Why is it that Edward has enrolled in high school? It it to be closer to Bella? I could understand why he would do it if Twilight's metaphysics involved true love, that old motivational conjuring trick. But the moment that we invoke true love, we've left the psychologically real world in which Ben and Elaine in the last scene of The Graduate escape onto the bus and then look at each other, wondering what in the fuck are we supposed to do now? Sit around and knit and purl and work in advertising while we wait to die? When true love is invoked, we're in the world of The Princess Bride, a novel written by William Goldman to entertain his daughters. (The story goes that he asked his two daughters what they wanted him to write about. One said "Princesses!" The other said "Brides!")
I understand some motivations for wanting to be near people who are much younger, but all of those motivations are either of the Cormac-McCarthy's-Love-For-His-Son-John variety or the Roman-Polanski's-Love-For-Ejaculating-In-The-Anus-of-the-Unwilling-Thirteen-Year-Old-Samantha-Gailey variety. Edward's attraction to Bella seems a lot more like the Roman Polanski variety than the Cormac McCarthy variety.
I just can't imagine that anyone is expected to believe that a 109-year-old would find anything a high school girl said the least bit interesting.
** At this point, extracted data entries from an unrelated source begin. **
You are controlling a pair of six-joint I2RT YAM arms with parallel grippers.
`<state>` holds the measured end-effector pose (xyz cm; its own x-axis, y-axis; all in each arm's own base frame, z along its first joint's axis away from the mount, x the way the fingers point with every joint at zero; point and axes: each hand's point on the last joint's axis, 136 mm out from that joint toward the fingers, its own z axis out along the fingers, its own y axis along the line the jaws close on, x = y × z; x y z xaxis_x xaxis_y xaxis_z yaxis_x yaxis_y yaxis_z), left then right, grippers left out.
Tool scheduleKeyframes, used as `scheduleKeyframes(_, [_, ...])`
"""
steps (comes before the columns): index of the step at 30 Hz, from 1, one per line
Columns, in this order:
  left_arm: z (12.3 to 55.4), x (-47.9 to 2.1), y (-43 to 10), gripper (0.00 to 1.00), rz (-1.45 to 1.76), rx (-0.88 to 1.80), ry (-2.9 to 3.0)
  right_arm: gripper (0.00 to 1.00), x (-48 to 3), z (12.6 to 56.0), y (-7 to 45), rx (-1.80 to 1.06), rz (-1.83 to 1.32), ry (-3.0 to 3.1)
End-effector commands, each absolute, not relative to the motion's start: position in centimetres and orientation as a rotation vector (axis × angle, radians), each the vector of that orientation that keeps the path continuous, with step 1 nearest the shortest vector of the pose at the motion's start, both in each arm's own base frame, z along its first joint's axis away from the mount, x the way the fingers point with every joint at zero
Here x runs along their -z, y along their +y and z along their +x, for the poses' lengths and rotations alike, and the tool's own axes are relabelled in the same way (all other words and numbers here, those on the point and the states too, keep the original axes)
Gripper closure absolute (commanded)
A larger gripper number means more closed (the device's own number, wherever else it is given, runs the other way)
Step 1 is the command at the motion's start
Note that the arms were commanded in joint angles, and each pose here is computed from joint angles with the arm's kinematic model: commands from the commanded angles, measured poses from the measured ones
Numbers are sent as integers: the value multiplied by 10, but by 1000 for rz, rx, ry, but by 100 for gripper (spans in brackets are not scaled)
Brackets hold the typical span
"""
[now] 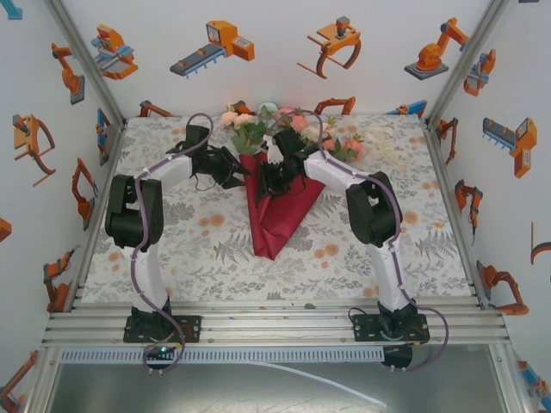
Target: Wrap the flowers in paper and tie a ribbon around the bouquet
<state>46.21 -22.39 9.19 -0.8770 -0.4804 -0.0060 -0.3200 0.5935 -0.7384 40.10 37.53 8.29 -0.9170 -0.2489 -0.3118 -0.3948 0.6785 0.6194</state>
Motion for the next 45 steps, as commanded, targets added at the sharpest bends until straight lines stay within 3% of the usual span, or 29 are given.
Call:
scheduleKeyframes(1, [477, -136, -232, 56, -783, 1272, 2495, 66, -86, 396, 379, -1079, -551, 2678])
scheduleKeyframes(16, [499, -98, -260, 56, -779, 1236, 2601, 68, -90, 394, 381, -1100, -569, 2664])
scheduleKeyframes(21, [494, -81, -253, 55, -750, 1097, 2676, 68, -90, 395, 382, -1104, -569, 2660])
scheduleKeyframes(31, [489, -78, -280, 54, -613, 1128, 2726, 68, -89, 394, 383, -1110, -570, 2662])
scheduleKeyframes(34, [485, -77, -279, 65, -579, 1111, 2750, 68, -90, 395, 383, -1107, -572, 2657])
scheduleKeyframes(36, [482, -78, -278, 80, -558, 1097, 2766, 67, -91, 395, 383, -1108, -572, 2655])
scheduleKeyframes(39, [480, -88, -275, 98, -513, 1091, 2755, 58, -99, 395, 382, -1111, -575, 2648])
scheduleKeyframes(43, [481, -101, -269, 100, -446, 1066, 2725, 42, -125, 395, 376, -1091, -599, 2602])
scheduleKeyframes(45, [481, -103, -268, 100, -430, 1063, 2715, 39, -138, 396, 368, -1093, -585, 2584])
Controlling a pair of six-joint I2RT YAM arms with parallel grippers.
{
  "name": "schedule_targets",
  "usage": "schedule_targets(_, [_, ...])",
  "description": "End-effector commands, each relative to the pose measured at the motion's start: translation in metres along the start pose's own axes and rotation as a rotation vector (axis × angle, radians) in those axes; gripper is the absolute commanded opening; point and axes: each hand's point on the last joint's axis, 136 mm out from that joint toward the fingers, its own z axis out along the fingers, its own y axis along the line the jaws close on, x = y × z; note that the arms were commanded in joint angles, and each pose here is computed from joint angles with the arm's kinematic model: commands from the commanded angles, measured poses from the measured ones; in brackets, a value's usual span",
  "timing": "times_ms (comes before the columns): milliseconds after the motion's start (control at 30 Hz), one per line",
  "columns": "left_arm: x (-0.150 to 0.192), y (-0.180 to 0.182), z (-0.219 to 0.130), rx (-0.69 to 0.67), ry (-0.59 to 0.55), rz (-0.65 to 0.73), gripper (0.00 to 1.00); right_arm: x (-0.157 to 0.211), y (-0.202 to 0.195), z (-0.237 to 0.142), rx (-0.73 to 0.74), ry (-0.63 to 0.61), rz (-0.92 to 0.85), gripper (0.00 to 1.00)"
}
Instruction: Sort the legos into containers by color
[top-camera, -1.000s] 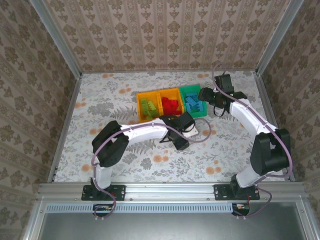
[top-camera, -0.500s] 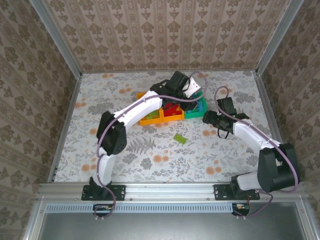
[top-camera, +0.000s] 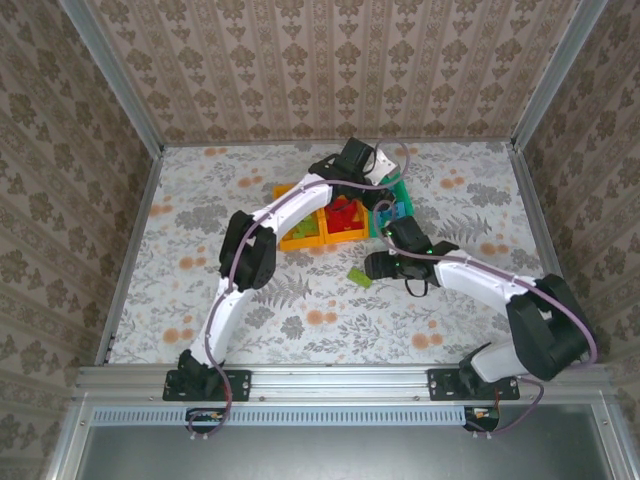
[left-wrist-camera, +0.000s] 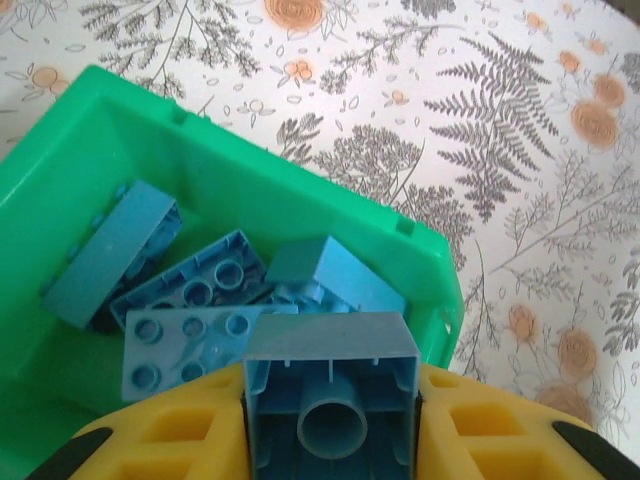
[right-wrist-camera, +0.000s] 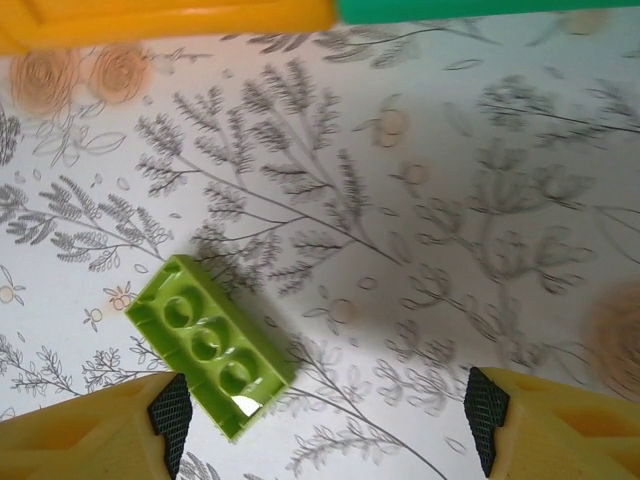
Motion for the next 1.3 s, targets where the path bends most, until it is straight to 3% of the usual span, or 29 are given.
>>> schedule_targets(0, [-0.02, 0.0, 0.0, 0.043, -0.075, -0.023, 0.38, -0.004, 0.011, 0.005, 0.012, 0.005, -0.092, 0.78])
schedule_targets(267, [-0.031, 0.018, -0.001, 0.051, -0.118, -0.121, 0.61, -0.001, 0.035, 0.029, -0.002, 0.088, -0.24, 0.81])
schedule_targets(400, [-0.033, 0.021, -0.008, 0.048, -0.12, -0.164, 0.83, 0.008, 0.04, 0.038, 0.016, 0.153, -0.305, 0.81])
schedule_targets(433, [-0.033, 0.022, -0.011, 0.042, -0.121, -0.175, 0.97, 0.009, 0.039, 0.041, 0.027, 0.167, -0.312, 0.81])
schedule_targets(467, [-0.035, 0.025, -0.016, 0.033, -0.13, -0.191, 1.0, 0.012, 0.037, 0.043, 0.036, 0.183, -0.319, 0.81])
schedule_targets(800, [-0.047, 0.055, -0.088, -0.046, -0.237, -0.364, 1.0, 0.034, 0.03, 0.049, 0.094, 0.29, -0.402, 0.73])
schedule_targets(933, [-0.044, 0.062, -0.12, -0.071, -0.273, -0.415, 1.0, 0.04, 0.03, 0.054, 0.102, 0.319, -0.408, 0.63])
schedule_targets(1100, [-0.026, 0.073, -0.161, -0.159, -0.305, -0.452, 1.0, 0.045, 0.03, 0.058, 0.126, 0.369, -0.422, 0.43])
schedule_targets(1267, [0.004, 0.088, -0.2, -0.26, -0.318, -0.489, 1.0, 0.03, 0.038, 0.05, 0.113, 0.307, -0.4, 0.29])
I don't want to suggest that their relationship would turn into the sort of man-having-contempt-for-woman-because-of-her-interest-in-ephemera and woman-having-contempt-for-man-for-his-snooty-and-disdainful-view-of-people-who-just-want-to-have-a-good-time that we saw in, for instance, the relationship of Pierre Bezukhov and Helene in War and Peace. But I can't imagine that they have anything at all to talk about as equals. When Edward was Bella's age, he was eligible for the draft in World War I. Edward is two years younger than Ernest Hemingway and Humphrey Bogart.
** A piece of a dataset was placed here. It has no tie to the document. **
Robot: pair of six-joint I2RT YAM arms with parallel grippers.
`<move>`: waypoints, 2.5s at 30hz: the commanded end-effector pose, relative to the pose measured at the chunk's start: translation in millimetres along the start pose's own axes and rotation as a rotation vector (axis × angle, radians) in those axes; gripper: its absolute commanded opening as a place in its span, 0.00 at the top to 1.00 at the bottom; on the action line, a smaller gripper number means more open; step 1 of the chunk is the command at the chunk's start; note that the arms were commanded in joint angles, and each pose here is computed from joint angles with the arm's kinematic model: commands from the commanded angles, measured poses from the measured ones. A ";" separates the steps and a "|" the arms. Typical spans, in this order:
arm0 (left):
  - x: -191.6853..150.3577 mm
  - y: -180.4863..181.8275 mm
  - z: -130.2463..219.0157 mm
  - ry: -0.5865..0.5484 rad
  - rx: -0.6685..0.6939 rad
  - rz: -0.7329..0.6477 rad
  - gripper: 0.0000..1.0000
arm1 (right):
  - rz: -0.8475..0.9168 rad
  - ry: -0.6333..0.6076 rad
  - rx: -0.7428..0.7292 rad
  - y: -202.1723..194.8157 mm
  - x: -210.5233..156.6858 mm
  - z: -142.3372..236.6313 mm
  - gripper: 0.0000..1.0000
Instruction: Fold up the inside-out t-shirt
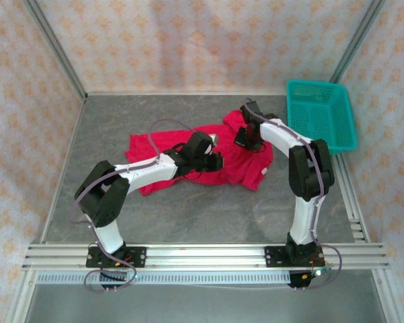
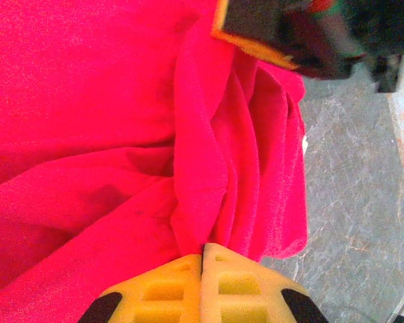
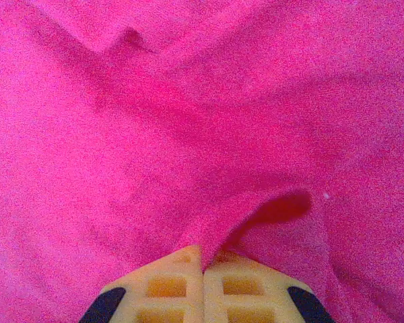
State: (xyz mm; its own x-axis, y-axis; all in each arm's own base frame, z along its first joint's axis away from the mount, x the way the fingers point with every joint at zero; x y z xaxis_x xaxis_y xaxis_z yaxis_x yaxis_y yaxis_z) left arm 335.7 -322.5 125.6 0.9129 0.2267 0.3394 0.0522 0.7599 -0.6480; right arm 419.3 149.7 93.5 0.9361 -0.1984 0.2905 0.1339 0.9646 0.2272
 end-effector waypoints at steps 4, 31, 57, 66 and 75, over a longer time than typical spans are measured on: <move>16.0 17.2 4.1 -0.030 0.108 -0.058 1.00 | 0.063 -0.132 0.088 8.2 -1.2 124.8 1.00; -17.0 -65.8 -4.4 -0.030 -0.145 -0.162 0.32 | -0.032 -0.106 0.268 20.8 -6.9 125.5 1.00; 15.6 -33.3 -38.7 -0.133 0.090 -0.120 0.83 | -0.030 -0.122 0.305 23.5 -14.2 139.4 1.00; 27.5 -63.0 35.2 -0.158 0.041 -0.148 1.00 | 0.012 -0.125 0.051 -26.3 -9.1 115.9 1.00; 4.9 -50.8 61.2 -0.132 -0.026 -0.129 1.00 | 0.024 -0.033 0.015 -39.1 -20.2 88.4 1.00</move>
State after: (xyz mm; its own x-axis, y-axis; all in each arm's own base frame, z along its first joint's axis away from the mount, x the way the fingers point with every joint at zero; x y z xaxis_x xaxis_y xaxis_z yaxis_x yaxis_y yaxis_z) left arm 319.2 -333.1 218.7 0.8184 0.2250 0.5288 0.1990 0.7523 -0.6281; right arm 366.3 126.2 170.7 0.9331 -0.1731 0.3152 0.0642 0.9426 0.3276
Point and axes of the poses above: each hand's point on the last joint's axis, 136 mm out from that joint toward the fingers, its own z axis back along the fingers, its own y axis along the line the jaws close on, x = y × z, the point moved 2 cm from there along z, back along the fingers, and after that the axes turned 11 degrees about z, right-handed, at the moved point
Here's another thing that's struck me since I've been noodling around looking at Twilight-related stuff. The images of the Volturi that are available from the New Moon film are very, very gay. I can't think of anyone who isn't gay who would be male and dressed the way the Volturi are dressed. This doesn't mean that I'm dressed like a (non-gay) lumberjack all day or anything, and I want to make the disclosure right now that I noticed when I lived in Berlin that my unaltered manner of dress was several notches more straight in Europe than it was in America, so it's not like I'm a big advocate for the notion that men should look every moment like they're going to fuck every slit they see. It's just that I don't know anyone who isn't really campily gay who dresses like the Volturi.
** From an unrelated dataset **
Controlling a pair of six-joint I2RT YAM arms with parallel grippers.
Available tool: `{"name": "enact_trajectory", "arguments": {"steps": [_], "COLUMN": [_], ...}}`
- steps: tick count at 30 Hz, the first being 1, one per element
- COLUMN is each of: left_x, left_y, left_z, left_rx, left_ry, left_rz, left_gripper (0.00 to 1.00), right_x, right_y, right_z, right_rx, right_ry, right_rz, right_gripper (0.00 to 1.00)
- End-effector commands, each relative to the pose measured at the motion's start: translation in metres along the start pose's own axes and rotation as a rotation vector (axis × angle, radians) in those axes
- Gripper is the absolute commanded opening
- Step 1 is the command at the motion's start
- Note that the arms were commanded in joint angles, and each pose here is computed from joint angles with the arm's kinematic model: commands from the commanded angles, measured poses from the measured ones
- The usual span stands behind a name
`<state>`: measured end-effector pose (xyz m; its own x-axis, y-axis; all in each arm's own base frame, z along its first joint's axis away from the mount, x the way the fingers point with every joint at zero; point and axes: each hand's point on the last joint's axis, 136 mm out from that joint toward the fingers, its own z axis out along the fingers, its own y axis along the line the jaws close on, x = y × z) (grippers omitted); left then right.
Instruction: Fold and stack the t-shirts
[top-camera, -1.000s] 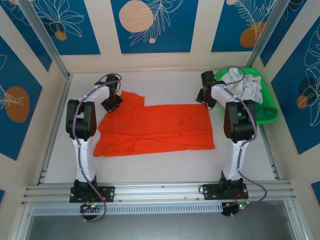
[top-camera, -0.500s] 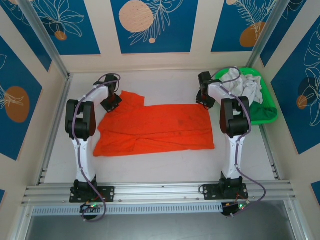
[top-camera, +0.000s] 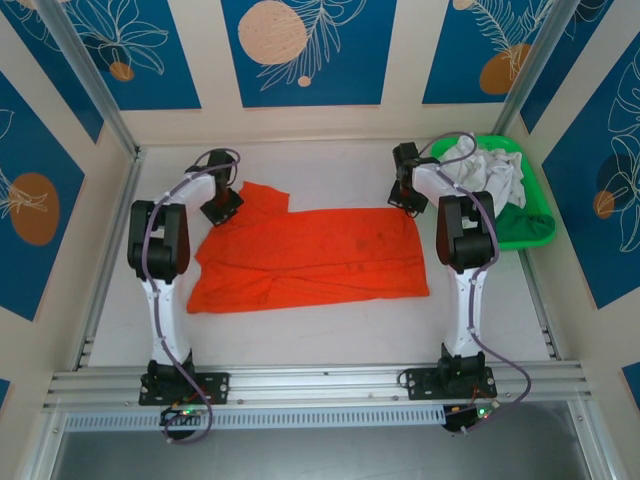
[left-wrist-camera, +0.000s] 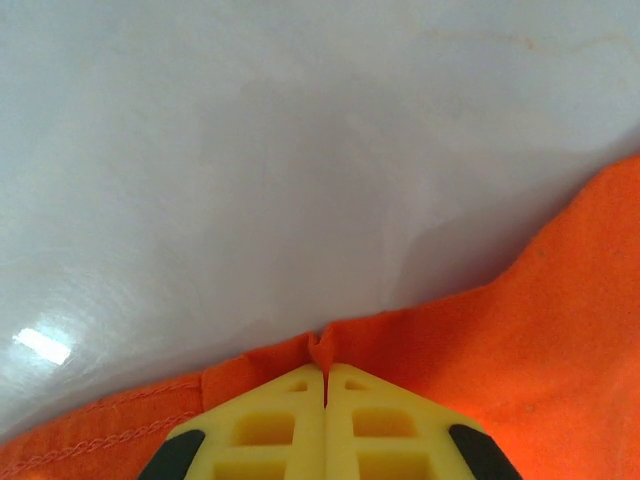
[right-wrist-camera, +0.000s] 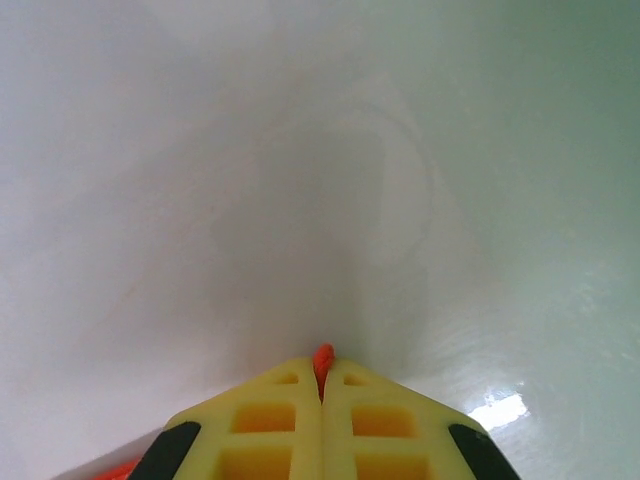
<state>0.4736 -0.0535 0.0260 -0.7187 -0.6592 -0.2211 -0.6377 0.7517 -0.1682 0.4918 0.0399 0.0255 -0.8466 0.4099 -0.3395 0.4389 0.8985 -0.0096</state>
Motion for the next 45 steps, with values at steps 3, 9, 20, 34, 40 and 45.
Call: {"name": "enact_trajectory", "arguments": {"steps": [3,9,20,34,40,45], "left_x": [-0.004,-0.011,0.003,0.051,0.068,0.078], "left_y": [0.002,-0.001,0.006,0.065,0.083,0.099], "left_z": [-0.031,-0.069,-0.099,-0.132,-0.148,-0.155], "left_rx": [0.050,0.108,0.168,0.134,0.135,0.108], "left_ry": [-0.020,-0.075,-0.084,-0.071,-0.066,-0.063], "left_rz": [-0.001,0.012,0.034,0.079,0.092,0.098], "left_gripper": [0.00,0.00,0.00,0.00,0.00,0.00], "right_x": [-0.011,0.000,0.039,0.101,0.119,0.129], "right_y": [0.004,0.001,-0.020,-0.058,-0.071,-0.077], "right_z": [-0.051,-0.082,-0.125,-0.148,-0.155,-0.160], "right_rx": [-0.060,-0.137,-0.209,-0.200,-0.199,-0.209], "right_ry": [-0.124,-0.175,-0.218,-0.169,-0.153,-0.144], "right_rz": [-0.013,-0.020,-0.040,-0.046,-0.041,-0.042], "right_gripper": [0.00,0.00,0.00,0.00,0.00,0.00]}}
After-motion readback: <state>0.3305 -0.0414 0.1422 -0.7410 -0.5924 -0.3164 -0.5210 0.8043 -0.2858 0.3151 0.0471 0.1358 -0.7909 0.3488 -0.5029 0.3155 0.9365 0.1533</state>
That brings me to the sexlessness of the Twilight universe and full-circle to its psychological implausibility. Any dudes who are dressed like the Volturi are not living within the bounds of square heterosexual society that proscribe sexual activity in Bella's life (and in the lives of the sexually frustrated female readers, most of whom are square Emma-Bovary types, one supposes). Dudes who are dressed like that are sucking each other's cocks and fucking each other every second they're behind closed doors and have the slightest twinge of lust. That's what the Castro was all about. But in this universe, we're to believe that there's some chastity code (which, and I hate to bury this in a parenthetical statement, but here we are and here it is, which totally frustrates the sexual drive and allure that vampires are supposed to have. In fact, and I don't want to go all Mary Daly on this shit, it's kind of the entire point of vampires that they seduce and then penetrate you and then leave you changed and broken to square society while giving you that ol' sexual vampire allure. But I digress.). This chastity code goes against everything vampires are about.
I've said just about everything I care to say about this at the moment. If anyone knows why Edward enrolled in high school, let me know.